‘A desindustrialização foi prematura no Brasil’, diz economista da Fiesp

‘A desindustrialização foi prematura no Brasil’, diz economista da Fiesp

“O Brasil tem uma vantagem e um papel singular no chamado powershoring. Poucos países apresentam essa biodiversidade e matriz energética extremamente limpa, ao mesmo tempo que têm capacidade de articulação comercial com várias nações”

Na corrida global por um modelo de desenvolvimento mais sustentável, o Brasil aparece em posição singular para atrair investimentos, afirma o economista-chefe da Federação das Indústrias do Estado de São Paulo (Fiesp), Igor Rocha. “Poucos países apresentam essa biodiversidade e matriz energética limpa, ao mesmo tempo que têm capacidade de articulação comercial com diversas nações.”

No entanto, para capitalizar as novas potencialidades, o País tem de enfrentar desafios antigos, como a infraestrutura deficitária e os juros elevados. Também critica o sistema tributário, que onera a indústria de maneira desproporcional e faz o setor indiretamente “subsidiar” outros segmentos.

O economista vê méritos no programa Nova Indústria Brasil, que prevê R$ 300 bilhões em subsídios e financiamento até 2026. Mas avalia que o pacote é insuficiente para lidar com as distorções vigentes.
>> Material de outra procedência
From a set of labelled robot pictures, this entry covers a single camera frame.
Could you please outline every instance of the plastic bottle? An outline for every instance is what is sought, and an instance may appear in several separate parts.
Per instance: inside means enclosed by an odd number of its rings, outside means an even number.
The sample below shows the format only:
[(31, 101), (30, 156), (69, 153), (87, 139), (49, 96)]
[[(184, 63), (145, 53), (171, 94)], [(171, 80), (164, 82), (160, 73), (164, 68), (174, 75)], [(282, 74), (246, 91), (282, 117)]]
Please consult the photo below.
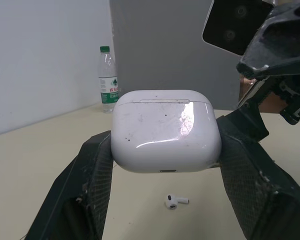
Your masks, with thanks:
[(100, 47), (100, 60), (99, 60), (99, 82), (101, 90), (101, 101), (104, 113), (112, 113), (118, 96), (118, 78), (115, 61), (110, 55), (109, 46)]

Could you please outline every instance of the white earbud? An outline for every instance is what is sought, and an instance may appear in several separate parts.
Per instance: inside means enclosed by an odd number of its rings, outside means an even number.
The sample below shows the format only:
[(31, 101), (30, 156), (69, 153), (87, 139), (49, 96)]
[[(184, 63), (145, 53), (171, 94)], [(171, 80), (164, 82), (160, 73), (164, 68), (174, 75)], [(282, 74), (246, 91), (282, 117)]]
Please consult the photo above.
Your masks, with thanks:
[(189, 199), (186, 197), (175, 197), (169, 194), (165, 197), (165, 205), (168, 209), (176, 209), (179, 204), (189, 204)]

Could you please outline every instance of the beige table surface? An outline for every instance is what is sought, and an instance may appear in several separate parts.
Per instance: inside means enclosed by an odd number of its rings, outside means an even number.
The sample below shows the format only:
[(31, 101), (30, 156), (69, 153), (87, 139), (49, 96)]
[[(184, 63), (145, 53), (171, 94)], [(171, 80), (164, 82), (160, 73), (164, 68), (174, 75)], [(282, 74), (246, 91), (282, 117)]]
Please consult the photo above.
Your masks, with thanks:
[[(228, 111), (216, 110), (219, 117)], [(261, 144), (300, 185), (300, 124), (263, 114)], [(111, 114), (92, 106), (0, 135), (0, 240), (28, 231), (52, 183), (92, 135), (111, 129)], [(175, 194), (190, 199), (164, 206)], [(103, 240), (244, 240), (220, 169), (137, 174), (114, 165)]]

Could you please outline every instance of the bottle cap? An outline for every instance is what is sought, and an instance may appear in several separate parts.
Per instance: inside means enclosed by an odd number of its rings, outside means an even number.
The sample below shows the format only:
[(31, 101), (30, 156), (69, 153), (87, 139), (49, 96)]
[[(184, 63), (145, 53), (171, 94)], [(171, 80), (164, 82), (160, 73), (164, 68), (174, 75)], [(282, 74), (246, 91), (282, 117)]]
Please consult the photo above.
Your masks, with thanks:
[(110, 53), (110, 47), (109, 46), (101, 46), (100, 52), (101, 53)]

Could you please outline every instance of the camera lens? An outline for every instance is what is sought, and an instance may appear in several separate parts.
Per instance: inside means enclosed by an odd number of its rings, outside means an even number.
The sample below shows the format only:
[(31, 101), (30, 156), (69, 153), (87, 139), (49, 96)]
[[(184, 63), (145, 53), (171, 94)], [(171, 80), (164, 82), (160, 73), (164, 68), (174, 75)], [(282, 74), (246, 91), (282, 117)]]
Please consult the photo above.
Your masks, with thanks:
[(232, 31), (232, 30), (227, 30), (227, 31), (225, 31), (223, 37), (228, 42), (229, 41), (233, 41), (235, 39), (235, 37), (236, 37), (236, 33), (234, 31)]
[(238, 6), (235, 8), (235, 16), (239, 19), (243, 19), (247, 15), (247, 8), (245, 6)]
Para ele, o governo deve avançar em políticas industriais que fomentem as áreas com mais oportunidades, entre elas a produção de hidrogênio verde e energia eólica offshore. Confira trechos da entrevista:

Qual a sua avaliação sobre o Nova Indústria Brasil?

É um programa importante, porque coloca a indústria de transformação como pilar do desenvolvimento econômico. Esse é um setor que, por muito tempo, ficou de lado e o Brasil pagou o preço por isso, com uma condição de baixo crescimento. Estivemos na armadilha da renda média e não conseguimos fazer o salto para o rol de países de renda alta. Tivemos uma desindustrialização muito forte exatamente por não ter a visão sistêmica e articulada de planejamento quanto ao papel do setor industrial. O programa está na fase de desenho das metas, às quais estamos aguardando. Mais importante que as metas será o acompanhamento desse plano ao longo dos anos.

O programa é suficiente para melhorar a produtividade, um dos grandes desafios do País?

O plano é uma condição necessária, porém não suficiente. Há um ambiente macroeconômico absurdamente desajustado, sobretudo na questão tributária e de juros para a indústria. A indústria tem de pagar a maior carga tributária da economia quando comparado com os outros setores. Isso ficou muito claro agora com a reforma tributária: diversos setores tiveram isenções e tratamentos diferenciais bastante generosos e a indústria não teve isso. Não à toa esses setores têm maior dinamismo, porque esse incentivo os ajuda a ter ganho de produtividade e crescimento. Quando a indústria tem de pagar essa meia-entrada alheia, temos um ambiente bastante adverso. Isso não acontece somente pela questão tributária. A reforma tributária tem um grande ponto forte que é a transparência. Agora,

a sociedade vai saber quem paga muito, quem paga pouco e quem nada paga. Isso será muito bom para o desenho das políticas públicas.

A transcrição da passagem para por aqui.